Match the string "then" against each line below, and copy every line that matches.

Extracted records
______________________________

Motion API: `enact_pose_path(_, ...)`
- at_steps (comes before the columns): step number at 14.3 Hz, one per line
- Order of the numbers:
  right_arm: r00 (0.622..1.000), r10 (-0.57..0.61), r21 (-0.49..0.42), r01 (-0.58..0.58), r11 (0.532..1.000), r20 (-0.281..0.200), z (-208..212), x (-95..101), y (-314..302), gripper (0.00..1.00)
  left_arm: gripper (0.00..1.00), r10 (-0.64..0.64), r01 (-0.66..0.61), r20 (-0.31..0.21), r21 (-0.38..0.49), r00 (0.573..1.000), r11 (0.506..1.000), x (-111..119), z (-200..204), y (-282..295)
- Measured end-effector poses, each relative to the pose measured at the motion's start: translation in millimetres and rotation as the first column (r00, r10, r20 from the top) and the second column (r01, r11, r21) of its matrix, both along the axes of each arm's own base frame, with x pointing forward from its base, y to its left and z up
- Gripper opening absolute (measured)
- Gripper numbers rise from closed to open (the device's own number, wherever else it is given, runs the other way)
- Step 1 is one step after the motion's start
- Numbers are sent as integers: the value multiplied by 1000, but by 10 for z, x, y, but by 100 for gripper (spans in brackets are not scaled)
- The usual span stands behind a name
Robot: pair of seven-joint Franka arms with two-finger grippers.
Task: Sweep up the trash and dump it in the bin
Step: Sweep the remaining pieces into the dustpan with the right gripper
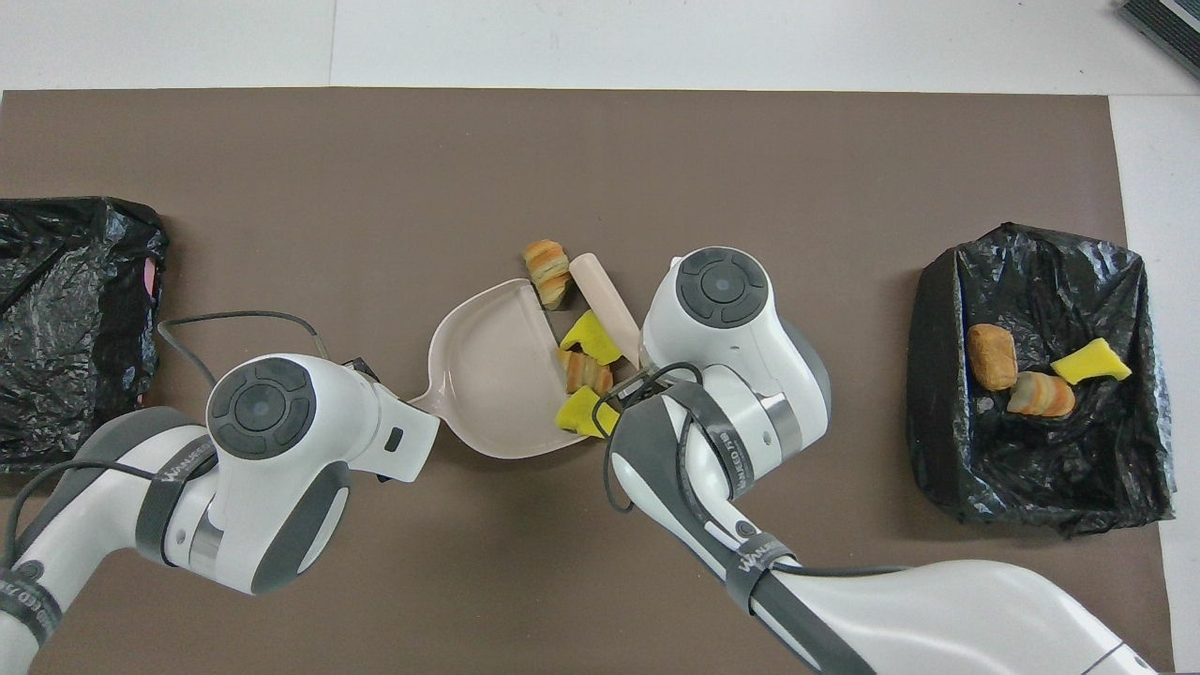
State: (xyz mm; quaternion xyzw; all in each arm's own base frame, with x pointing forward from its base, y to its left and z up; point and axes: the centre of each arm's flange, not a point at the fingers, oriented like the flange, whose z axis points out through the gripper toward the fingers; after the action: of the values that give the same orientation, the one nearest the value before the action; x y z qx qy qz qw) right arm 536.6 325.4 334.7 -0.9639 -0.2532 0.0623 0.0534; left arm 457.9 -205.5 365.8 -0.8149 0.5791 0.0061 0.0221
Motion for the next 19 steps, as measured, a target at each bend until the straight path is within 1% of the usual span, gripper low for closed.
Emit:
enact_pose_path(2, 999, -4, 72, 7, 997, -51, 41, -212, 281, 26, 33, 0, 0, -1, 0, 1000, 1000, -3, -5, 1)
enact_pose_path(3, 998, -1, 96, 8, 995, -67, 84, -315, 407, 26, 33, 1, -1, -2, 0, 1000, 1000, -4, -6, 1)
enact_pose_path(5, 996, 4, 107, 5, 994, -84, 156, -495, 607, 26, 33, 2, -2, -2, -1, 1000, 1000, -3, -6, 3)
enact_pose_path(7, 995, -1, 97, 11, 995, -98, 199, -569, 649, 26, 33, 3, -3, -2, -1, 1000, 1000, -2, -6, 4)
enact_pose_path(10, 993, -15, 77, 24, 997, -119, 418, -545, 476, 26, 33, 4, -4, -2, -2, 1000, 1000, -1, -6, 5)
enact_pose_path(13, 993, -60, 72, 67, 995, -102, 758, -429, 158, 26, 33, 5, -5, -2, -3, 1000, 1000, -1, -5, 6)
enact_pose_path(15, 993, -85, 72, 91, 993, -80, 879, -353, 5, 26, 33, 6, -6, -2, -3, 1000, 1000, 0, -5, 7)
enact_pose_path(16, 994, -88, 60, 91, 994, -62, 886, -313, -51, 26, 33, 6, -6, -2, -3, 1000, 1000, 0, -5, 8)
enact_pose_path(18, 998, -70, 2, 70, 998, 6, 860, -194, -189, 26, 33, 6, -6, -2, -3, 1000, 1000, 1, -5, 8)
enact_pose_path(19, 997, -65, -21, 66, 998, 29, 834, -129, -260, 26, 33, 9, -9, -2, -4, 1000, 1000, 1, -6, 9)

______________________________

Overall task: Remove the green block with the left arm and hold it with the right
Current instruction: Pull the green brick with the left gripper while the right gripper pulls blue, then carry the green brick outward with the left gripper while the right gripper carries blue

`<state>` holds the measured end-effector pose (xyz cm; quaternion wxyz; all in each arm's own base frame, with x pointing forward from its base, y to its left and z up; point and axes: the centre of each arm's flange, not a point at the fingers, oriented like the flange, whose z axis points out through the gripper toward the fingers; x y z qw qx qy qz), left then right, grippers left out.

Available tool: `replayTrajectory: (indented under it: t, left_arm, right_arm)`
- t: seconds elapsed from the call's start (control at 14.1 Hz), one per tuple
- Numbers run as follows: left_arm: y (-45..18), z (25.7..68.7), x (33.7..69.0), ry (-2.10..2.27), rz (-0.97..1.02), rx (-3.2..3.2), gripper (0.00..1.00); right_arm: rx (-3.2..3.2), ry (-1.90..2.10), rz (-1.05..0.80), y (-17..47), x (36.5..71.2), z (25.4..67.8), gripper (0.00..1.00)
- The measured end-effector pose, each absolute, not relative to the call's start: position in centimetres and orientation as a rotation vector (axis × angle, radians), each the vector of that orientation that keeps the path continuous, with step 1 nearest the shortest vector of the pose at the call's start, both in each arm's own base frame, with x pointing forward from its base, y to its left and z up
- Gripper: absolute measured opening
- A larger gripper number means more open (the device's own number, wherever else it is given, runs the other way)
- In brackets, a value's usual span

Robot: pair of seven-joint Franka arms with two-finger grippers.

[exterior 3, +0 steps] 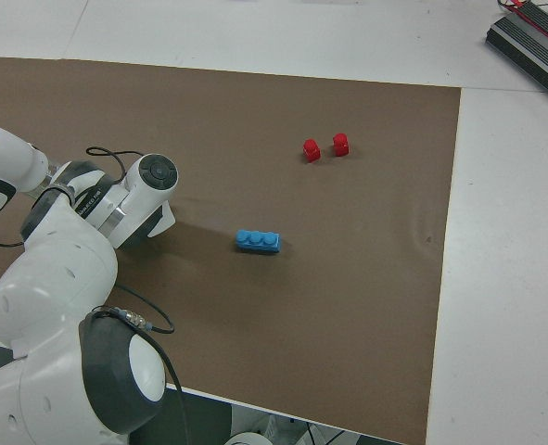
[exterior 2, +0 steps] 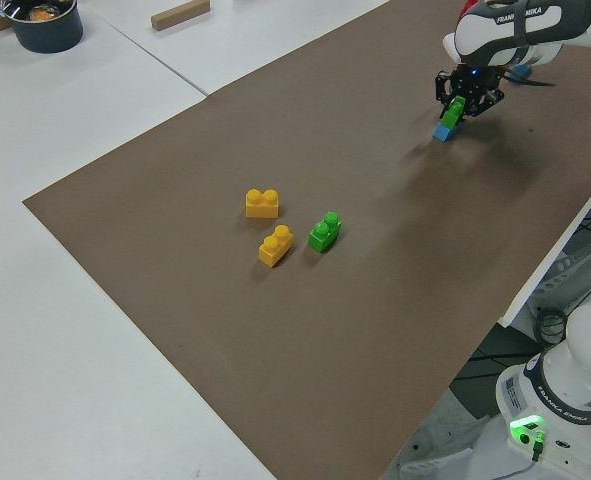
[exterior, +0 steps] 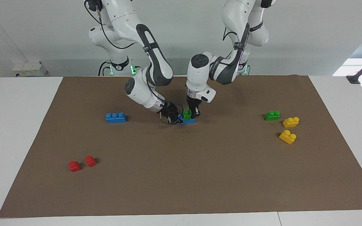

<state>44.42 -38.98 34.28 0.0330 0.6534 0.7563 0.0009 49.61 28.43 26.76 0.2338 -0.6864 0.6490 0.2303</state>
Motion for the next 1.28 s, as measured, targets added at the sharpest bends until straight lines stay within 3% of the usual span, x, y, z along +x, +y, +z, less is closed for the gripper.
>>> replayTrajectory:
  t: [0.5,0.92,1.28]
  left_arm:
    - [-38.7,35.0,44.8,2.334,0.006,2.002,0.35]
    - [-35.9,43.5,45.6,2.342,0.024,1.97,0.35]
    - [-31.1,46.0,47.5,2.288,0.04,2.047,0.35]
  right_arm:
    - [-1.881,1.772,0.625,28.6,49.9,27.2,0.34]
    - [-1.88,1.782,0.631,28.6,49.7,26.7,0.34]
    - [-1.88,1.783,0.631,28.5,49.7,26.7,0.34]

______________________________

Answer for the task:
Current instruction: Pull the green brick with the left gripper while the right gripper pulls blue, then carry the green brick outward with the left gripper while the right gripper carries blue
`<state>` holds the measured end-effector pose (xyz cm; quaternion wxyz; all in each arm's own base frame, with x pointing forward from its base, y to its left and z up; point and axes: the centre of each arm's flange, not a point at the fingers, oriented like the flange, whose z axis points out through the gripper toward the fingers; x y z qw qx qy qz), left then right, grippers left out.

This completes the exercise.